- Location of Saginaw, Missouri
- Coordinates: 37°01′34″N 94°28′21″W﻿ / ﻿37.02611°N 94.47250°W
- Country: United States
- State: Missouri
- County: Newton

Area
- • Total: 0.83 sq mi (2.14 km^{2})
- • Land: 0.83 sq mi (2.14 km^{2})
- • Water: 0.0039 sq mi (0.01 km^{2})
- Elevation: 1,001 ft (305 m)

Population (2020)
- • Total: 300
- • Density: 363.5/sq mi (140.34/km^{2})
- Time zone: UTC-6 (Central (CST))
- • Summer (DST): UTC-5 (CDT)
- ZIP code: 64864
- Area code: 417
- FIPS code: 29-63902
- GNIS feature ID: 2399155
- Website: saginawmo.com

= Saginaw, Missouri =

Saginaw is a village in Newton County, Missouri, United States. As of the 2020 census, Saginaw had a population of 300. It is part of the Joplin, Missouri Metropolitan Statistical Area.
==Geography==

According to the United States Census Bureau, the village has a total area of 0.83 sqmi, all land.

The terrain is rolling hills and bluffs and features the Ozark hickory and oak forest which are typical of the region. Shoal Creek, the third-largest tributary of the ecologically important Spring River watershed, straddles its southern boundary.

==History==
Saginaw was originally named Thurman, after one Mr. Thurman the proprietor of a local country store. A post office called Thurman was established in 1873, and the name was changed to Saginaw in 1889. The present name is after Saginaw, Michigan.

==Demographics==

Historical population
| Census | Pop. | Note | %± |
| 1960 | 188 |  | — |
| 1970 | 224 |  | 19.1% |
| 1980 | 293 |  | 30.8% |
| 1990 | 384 |  | 31.1% |
| 2000 | 276 |  | −28.1% |
| 2010 | 297 |  | 7.6% |
| 2020 | 300 |  | 1.0% |
U.S. Decennial Census

===2010 census===
As of the census of 2010, there were 297 people, 129 households, and 81 families living in the village. The population density was 357.8 PD/sqmi. There were 138 housing units at an average density of 166.3 /sqmi. The racial makeup of the village was 94.3% White, 0.3% African American, 3.4% Native American, 0.3% Pacific Islander, 0.3% from other races, and 1.3% from two or more races. Hispanic or Latino of any race were 2.0% of the population.

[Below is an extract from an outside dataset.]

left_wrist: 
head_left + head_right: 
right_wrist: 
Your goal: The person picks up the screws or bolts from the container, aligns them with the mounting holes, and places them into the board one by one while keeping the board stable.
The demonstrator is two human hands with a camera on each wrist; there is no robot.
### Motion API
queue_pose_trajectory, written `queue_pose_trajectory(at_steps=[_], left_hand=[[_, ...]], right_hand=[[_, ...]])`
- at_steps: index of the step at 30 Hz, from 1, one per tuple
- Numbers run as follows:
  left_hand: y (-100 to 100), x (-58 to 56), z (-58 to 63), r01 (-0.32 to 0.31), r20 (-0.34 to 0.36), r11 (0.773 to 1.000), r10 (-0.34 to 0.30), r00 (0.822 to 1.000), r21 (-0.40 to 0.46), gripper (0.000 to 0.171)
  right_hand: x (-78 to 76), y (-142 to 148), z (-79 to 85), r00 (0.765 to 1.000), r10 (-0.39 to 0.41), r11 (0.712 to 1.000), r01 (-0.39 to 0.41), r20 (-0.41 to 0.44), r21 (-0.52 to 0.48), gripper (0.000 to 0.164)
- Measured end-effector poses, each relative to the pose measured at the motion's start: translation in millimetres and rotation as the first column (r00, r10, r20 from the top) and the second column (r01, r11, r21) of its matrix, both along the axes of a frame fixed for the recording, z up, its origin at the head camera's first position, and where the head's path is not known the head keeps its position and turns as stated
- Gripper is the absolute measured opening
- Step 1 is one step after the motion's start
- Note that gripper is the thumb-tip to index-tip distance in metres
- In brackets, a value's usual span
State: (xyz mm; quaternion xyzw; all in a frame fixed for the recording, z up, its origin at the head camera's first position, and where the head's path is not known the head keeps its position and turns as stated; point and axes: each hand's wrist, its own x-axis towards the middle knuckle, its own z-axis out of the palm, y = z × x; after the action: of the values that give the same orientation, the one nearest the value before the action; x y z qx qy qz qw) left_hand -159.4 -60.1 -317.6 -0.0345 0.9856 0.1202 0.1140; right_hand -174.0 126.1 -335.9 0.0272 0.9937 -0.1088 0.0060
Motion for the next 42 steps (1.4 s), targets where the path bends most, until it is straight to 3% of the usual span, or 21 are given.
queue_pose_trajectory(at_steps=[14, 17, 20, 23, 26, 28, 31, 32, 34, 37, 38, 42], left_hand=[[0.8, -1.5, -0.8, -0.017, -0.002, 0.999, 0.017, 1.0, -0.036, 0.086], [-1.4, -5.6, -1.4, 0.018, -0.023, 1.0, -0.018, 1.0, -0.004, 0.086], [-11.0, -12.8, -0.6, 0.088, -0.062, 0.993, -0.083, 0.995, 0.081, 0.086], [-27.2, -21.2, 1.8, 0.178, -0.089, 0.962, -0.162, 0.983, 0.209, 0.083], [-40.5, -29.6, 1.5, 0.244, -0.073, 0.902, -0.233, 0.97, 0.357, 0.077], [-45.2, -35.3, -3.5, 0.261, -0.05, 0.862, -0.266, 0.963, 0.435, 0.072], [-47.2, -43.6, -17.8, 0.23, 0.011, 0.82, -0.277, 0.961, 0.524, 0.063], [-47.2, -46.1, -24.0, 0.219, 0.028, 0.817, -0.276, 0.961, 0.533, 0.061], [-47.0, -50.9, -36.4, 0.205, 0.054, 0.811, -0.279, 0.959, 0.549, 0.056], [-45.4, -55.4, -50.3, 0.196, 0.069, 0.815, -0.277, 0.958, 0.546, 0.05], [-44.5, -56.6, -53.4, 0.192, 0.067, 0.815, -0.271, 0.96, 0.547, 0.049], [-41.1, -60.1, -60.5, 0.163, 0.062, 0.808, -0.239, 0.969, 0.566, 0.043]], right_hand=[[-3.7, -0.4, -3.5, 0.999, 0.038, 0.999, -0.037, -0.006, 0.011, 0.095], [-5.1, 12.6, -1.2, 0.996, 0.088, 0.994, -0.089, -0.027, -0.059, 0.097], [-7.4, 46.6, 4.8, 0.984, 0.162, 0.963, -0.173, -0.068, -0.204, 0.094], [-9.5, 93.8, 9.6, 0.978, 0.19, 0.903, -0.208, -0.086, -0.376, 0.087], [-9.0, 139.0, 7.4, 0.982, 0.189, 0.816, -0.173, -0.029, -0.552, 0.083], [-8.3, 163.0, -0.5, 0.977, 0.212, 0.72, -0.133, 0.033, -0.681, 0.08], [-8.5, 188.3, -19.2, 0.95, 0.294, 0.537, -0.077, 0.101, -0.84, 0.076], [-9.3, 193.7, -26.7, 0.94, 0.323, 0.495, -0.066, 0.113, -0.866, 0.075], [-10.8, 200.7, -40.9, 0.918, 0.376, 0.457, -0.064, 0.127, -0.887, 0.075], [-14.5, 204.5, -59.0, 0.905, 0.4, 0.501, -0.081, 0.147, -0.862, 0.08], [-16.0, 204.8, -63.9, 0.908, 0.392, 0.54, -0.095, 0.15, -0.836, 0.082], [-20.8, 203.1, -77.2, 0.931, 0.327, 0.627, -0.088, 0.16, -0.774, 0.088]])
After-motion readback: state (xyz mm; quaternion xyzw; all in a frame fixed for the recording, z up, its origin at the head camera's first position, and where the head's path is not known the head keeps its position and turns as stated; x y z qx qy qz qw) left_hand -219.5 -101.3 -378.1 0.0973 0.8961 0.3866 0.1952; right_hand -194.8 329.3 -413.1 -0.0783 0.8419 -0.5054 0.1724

There were 129 households, of which 26.4% had children under the age of 18 living with them, 49.6% were married couples living together, 9.3% had a female householder with no husband present, 3.9% had a male householder with no wife present, and 37.2% were non-families. 24.8% of all households were made up of individuals, and 4.6% had someone living alone who was 65 years of age or older. The average household size was 2.30 and the average family size was 2.80.

The median age in the village was 45.2 years. 20.2% of residents were under the age of 18; 5.4% were between the ages of 18 and 24; 24% were from 25 to 44; 36.1% were from 45 to 64; and 14.5% were 65 years of age or older. The gender makeup of the village was 53.2% male and 46.8% female.

===2000 census===
As of the census of 2000, there were 276 people, 115 households, and 77 families living in the village. The population density was 337.2 PD/sqmi. There were 126 housing units at an average density of 153.9 /sqmi. The racial makeup of the village was 93.12% White, 0.72% African American, 3.99% Native American, and 2.17% from two or more races. Hispanic or Latino of any race were 1.09% of the population.

There were 115 households, out of which 27.0% had children under the age of 18 living with them, 60.0% were married couples living together, 5.2% had a female householder with no husband present, and 32.2% were non-families. 23.5% of all households were made up of individuals, and 6.1% had someone living alone who was 65 years of age or older. The average household size was 2.40 and the average family size was 2.88.

In the village, the population was spread out, with 22.1% under the age of 18, 6.2% from 18 to 24, 31.2% from 25 to 44, 27.9% from 45 to 64, and 12.7% who were 65 years of age or older. The median age was 41 years. For every 100 females, there were 94.4 males. For every 100 females age 18 and over, there were 104.8 males.

The median income for a household in the village was $42,083, and the median income for a family was $51,250. Males had a median income of $31,250 versus $21,250 for females. The per capita income for the village was $22,639. About 7.2% of families and 9.1% of the population were below the poverty line, including 8.7% of those under the age of eighteen and 19.4% of those 65 or over.

==Education==
The school district is Joplin School District. Zoned schools include: Stapleton Elementary School and South Middle School, with all school district residents zoned to Joplin High School.